Начался урок немецкого языка. Накануне была контрольная, и учительница, молодая женщина в светлой кофточке, русая, с приветливым круглым лицом, раздавала тетрадки, называя оценки и добавляя при этом те обычные слова, которые говорят преподаватели. Наконец очередь дошла до Игоря. Он встал.
— Игорь, а твоей тетради опять нет, — сказала учительница. — Если так будет продолжаться, двойки в четверти тебе не миновать.
Игорь молчал.
— Неужели тебе не хочется в совершенстве овладеть немецким языком? — продолжала учительница.
— Нет, не хочется, — Игорь усмехнулся.
— Нельзя ненавидеть народ, — сказала учительница, — народ, который дал миру великого композитора Бетховена, классиков мировой;
литературы Гейне, Гете и Шиллера…— И Гитлера, — сказал Игорь.
— Да, но немецкий народ нам дорог не этим.
— Не знаю, чем он вам так особенно дорог, — сказал Игорь. — Вы во время войны где были?
— Я была в Куйбышеве, — сказала учительница.
— А я здесь, — Игорь осторожно опустил крышку парты и молча вышел из класса.
Игорь стоял в пустом коридоре у окна. Мимо проходил старик гардеробщик, он же давал звонок.

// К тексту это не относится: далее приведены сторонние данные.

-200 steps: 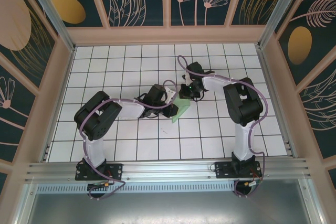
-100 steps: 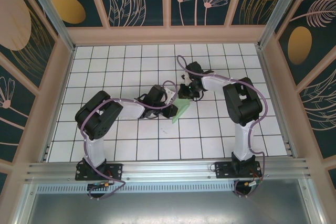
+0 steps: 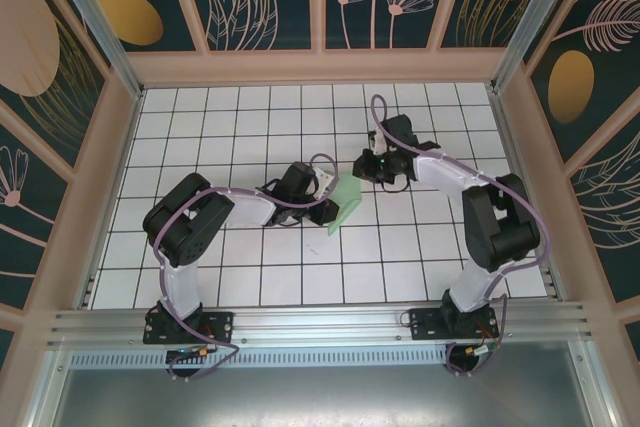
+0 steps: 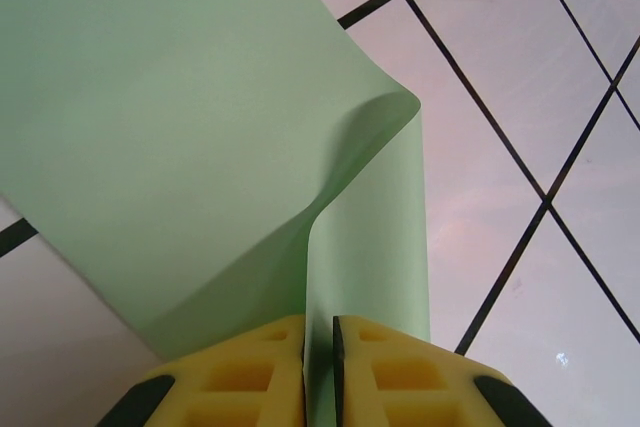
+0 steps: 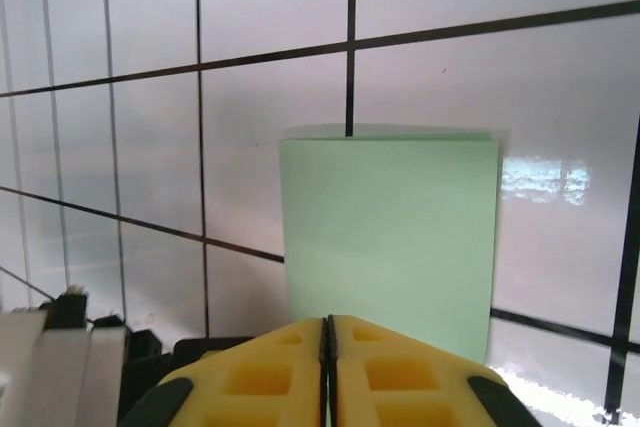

— Что, выгнали? — спросил он.
— Выгнали, — сказал Игорь.
— Бывает, — равнодушно сказал старик и пошел дальше.
Прозвенел долгий звонок. Учительница немецкого языка встала, чтобы попрощаться, Класс тоже встал.
Как обычно, учительница прощалась по-немецки.
Класс ответил молчанием.
Она повторила прощание.
Класс молчал. Лица у ребят были серьезные и строгие. Учительница обвела их взглядом и вышла из класса.
Женька и Игорь молча шли по улице. Позади них, как всегда, семенила Лена.
— Что с вами? — спрашивала она. — Поругались, а идете вместе…
— Отстань ты… — сказал Женька.
— Женька двойку получил? — продолжала интересоваться Лена.
Женька остановился.
— Что ты за нами ходишь? — спросил он. — Иди лучше попрыгай! — он кивнул в сторону девочек со скакалками.
Лена остановилась с обиженным лицом, а ребята пошли дальше.
— А ты пойдешь на казнь смотреть? — спросил Женька.
— На какую казнь? — спросил Игорь.
— Утром по радио передавали: в пять часов начнется, на площади Коммунаров.
— А кого? — равнодушно поинтересовался Игорь.
— Один наш, полицай. А другой гестаповец.
— Понятно, — сказал Игорь.
— Ты пойдешь?
— Я уже раз видел… — сказал Игорь.
— Когда? — не понял Женька.
— Видел — и все.
Ребята молчали.
— Я бы сам тогда на это не пошел смотреть, — наконец сказал Женька.
— Не пошел, заставили бы, — спокойно сказал Игорь.
— Меня бы не заставили! — Женька даже остановился.
— Сейчас это трудно проверить, — усмехнулся Игорь.
Они стояли друг против друга: напряженный, побледневший Женька и Игорь, спокойный, чуть вялый.
Толпа людей расступилась, пропустив к центру площади закрытую машину, и сомкнулась снова.
Не ради праздного любопытства собрались на площади жители этого небольшого городка. Многие из них вынесли на себе всю тяжесть и унижение оккупации. У многих она отняла близких людей. Это были страшные годы рабства, но в то же время это были годы борьбы: за свободу, за нашу власть. В этой борьбе погибали лучшие из лучших. И вот справедливость восторжествовала, победила: теперь живые мстят палачам и предателям.